In 2011 H1 Spectris group sales were GBP507m ($820m), up 21% for existing businesses YOY, or 25% after including acquisitions; and operating profit was GBP81.5m ($132m), up 63%, and achieving 16% of sales: R+D investment has been maintained at the target level of approx 7% of sales. The materials analysis segment had performed well in metals and mining, notably with the Epsilon 3 benchtop X-ray fluorescence spectrometer in mining, cement and petroleum applications: academic markets were strong, particularly in emerging economies. Another new product is the Facility Pro environmental monitoring system, unique in combining both biological and particle contamination monitoring on a single platform for monitoring clean-rooms in pharmaceutical production areas: the whole pharmaceutical market held up well for Spectris through the last recession.

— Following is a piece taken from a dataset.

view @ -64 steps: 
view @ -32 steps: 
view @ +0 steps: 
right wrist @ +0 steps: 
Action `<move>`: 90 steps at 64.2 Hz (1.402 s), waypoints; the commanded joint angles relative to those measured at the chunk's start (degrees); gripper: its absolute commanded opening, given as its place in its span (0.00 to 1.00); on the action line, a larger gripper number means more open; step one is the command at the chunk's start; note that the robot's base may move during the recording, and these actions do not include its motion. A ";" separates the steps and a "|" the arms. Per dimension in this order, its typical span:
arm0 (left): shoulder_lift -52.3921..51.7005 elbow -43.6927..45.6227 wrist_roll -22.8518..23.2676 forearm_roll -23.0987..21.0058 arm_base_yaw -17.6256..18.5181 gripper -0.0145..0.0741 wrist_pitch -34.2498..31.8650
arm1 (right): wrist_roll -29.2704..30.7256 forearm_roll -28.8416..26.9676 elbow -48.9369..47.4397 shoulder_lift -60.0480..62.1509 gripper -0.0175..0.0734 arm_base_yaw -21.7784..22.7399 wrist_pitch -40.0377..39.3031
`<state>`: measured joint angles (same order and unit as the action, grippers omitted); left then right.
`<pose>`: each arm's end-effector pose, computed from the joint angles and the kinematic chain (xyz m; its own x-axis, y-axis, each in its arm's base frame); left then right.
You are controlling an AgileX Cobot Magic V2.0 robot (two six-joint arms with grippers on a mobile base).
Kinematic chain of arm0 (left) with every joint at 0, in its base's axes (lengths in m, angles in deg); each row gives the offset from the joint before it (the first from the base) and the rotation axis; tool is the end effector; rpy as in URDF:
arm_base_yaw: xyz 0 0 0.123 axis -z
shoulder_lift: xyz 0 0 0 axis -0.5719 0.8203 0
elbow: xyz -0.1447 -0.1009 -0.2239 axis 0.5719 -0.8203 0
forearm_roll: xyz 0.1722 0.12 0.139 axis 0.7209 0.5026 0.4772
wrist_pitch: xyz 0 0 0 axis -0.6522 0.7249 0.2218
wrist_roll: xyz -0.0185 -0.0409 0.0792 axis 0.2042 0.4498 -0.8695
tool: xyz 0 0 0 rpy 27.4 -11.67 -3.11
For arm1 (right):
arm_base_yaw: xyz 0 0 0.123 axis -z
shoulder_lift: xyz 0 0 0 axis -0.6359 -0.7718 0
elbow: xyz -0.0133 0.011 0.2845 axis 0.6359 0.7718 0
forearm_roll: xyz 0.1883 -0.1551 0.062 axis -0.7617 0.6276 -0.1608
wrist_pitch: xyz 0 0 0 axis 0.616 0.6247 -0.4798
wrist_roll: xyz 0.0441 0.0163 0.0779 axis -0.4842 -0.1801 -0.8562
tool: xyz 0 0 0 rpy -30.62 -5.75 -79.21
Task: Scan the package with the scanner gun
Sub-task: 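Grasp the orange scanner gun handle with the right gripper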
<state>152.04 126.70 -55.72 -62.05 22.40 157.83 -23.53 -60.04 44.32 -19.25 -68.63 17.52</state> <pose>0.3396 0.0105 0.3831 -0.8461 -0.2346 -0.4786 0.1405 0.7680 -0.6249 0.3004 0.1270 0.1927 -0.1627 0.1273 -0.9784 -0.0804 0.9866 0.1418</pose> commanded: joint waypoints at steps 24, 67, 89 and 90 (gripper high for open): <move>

From wind turbines to paper production

Test and measurement (Brüel and Kjær) performed well, with growth in noise monitoring in the mining and construction industry, with a new market opening up monitoring wind turbine noise in the power industry. In-line instrumentation had performed well in the paper and tissue industries, particularly in China, with BTG producing a new zeta potential analyser for pulp and paper producers, after some development collaboration with Malvern Instruments.

Geographical spread

Geographically Spectris saw Asia-Pacific sales grow strongly, at 21%, overall, 39% in China, making this the second largest regional market, almost on a par with Europe. There was also strong growth in Latin America, particularly Brazil, where sales increased almost 30%: a new facility has been established in Sao Paulo with applications laboratories and training rooms. Sales growth in North America was strong at 26% YOY at constant exchange rates.

Footnotes:

  1. For more information on Spectris see the May 2008 report on UK conglomerates in this INSIDER blog, www.iainsider.com. See https://nickdenbow.wordpress.com/2008/05/14/conglomerates-corporate-style-halma-spectris/
  2. O’Higgins joined Spectris in 2006, from Honeywell, where on Linked-in he quotes that he was president of automation and control solutions, Asia Pacific region.